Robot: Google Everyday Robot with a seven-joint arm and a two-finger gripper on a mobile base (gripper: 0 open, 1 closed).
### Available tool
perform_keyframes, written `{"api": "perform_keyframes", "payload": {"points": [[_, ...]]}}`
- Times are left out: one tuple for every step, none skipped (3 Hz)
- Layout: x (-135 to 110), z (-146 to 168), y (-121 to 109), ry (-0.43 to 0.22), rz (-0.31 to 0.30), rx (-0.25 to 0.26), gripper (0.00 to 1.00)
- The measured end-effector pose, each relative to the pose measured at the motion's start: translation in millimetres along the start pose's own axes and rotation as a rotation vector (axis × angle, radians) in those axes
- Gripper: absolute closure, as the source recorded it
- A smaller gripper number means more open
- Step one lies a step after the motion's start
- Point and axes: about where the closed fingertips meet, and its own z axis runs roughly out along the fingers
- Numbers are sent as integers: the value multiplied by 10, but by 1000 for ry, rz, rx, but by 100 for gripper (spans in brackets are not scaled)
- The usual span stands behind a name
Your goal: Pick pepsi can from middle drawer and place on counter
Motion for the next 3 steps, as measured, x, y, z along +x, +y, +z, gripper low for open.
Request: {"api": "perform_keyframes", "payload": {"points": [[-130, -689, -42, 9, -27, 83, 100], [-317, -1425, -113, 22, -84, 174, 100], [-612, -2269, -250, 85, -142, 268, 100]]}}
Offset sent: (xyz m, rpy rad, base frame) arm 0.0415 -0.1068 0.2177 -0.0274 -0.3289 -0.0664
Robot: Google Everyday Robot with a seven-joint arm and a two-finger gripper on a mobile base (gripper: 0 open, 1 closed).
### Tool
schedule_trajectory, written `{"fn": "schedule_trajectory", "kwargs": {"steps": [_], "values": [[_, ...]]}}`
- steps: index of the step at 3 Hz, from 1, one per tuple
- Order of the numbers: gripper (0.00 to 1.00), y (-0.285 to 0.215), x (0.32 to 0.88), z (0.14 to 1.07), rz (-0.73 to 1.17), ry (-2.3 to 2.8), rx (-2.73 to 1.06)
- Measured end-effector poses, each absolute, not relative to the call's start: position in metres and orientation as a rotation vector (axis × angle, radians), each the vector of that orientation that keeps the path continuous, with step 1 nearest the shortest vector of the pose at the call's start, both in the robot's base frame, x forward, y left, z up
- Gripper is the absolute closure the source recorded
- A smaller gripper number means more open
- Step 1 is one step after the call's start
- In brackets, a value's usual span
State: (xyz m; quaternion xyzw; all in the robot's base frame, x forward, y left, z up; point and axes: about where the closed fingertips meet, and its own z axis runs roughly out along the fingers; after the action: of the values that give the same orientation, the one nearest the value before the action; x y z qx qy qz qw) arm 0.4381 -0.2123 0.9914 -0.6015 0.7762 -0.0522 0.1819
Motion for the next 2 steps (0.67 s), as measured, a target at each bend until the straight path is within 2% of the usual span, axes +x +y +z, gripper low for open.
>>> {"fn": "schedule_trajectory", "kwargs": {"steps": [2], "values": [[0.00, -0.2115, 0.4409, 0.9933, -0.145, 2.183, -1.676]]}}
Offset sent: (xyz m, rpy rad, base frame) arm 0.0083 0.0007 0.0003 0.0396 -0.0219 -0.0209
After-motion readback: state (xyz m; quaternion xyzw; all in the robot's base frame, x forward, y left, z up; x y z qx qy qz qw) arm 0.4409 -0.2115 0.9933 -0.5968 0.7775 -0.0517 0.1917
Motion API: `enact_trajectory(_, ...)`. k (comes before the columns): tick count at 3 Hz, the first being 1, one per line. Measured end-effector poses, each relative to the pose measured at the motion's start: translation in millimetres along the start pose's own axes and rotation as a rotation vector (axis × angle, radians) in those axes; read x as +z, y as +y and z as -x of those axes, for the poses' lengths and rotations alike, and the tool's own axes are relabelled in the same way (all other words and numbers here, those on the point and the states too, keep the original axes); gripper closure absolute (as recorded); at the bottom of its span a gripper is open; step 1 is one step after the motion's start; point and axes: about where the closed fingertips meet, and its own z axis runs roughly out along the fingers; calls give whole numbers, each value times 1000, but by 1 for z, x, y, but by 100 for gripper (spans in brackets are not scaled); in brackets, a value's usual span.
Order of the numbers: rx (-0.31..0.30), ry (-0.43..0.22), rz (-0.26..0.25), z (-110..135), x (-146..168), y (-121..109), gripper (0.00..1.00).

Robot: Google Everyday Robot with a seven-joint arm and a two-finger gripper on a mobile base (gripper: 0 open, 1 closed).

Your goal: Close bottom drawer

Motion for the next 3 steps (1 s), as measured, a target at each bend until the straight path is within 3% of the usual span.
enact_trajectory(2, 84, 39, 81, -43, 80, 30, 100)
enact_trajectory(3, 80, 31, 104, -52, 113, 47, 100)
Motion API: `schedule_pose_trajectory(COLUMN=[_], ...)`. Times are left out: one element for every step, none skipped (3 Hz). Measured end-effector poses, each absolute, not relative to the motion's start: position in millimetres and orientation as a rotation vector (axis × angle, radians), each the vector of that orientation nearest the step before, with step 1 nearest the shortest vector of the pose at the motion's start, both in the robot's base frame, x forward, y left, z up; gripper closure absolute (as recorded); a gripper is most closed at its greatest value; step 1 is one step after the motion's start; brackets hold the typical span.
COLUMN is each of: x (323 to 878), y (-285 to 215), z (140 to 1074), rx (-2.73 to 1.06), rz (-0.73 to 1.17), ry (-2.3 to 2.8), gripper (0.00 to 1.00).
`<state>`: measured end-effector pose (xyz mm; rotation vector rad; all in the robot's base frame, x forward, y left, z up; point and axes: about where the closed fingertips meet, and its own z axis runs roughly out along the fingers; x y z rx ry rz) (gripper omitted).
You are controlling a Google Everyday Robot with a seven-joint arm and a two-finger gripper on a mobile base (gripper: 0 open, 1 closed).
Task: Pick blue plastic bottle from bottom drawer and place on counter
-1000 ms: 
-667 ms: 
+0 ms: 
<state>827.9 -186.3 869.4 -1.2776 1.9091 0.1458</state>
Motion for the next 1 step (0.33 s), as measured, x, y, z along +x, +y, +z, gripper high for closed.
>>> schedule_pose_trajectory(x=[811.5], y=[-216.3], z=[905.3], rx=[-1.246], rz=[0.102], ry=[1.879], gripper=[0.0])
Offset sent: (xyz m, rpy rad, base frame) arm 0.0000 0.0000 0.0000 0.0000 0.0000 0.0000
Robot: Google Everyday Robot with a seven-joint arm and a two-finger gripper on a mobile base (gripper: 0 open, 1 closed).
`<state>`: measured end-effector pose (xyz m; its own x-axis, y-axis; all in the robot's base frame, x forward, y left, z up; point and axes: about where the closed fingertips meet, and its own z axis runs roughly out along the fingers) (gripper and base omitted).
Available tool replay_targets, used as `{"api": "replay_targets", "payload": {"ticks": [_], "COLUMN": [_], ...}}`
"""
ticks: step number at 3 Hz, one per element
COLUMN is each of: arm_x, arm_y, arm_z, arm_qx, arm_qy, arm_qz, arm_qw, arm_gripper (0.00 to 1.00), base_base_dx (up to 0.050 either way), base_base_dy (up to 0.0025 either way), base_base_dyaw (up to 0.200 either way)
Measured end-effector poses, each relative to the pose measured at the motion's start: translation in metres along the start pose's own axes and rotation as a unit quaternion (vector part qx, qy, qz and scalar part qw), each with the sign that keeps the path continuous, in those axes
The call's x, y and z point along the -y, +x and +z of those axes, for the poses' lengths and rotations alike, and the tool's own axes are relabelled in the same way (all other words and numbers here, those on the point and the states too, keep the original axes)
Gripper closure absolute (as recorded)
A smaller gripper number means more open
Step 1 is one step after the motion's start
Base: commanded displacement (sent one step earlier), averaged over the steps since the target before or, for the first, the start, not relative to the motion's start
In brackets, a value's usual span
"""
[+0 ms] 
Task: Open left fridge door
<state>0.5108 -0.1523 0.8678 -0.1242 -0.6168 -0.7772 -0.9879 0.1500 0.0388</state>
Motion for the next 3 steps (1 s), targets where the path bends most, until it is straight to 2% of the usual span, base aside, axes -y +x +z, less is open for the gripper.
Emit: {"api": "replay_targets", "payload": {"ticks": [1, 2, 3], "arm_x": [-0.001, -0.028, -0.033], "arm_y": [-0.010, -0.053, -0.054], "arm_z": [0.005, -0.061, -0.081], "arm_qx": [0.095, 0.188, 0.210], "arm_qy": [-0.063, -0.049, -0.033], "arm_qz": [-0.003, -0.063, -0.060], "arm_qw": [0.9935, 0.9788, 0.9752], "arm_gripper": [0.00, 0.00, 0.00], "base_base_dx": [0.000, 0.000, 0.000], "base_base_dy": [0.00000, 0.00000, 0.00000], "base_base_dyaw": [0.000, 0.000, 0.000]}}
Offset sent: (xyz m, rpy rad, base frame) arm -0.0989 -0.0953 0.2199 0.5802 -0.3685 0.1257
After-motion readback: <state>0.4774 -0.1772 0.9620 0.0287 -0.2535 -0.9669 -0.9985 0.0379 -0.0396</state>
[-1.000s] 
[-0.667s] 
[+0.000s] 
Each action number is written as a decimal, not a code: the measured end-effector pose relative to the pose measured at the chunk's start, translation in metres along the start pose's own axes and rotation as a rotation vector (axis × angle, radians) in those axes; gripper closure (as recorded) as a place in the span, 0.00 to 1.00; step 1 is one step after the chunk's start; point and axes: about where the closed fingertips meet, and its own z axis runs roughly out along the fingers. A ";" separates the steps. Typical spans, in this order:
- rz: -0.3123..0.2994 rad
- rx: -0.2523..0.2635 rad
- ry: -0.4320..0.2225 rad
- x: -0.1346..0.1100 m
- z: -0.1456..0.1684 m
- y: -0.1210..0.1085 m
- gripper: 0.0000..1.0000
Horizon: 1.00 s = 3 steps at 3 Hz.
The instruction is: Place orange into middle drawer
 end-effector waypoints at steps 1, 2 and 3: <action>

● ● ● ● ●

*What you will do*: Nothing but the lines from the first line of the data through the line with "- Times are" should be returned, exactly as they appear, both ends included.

*Task response*:
Robot: Google Everyday Robot with a seven-joint arm and a two-finger gripper on a mobile base (gripper: 0 open, 1 closed).
### Available tool
perform_keyframes, written `{"api": "perform_keyframes", "payload": {"points": [[_, ...]]}}`
- Times are left out: one tuple for every step, none skipped (3 Hz)

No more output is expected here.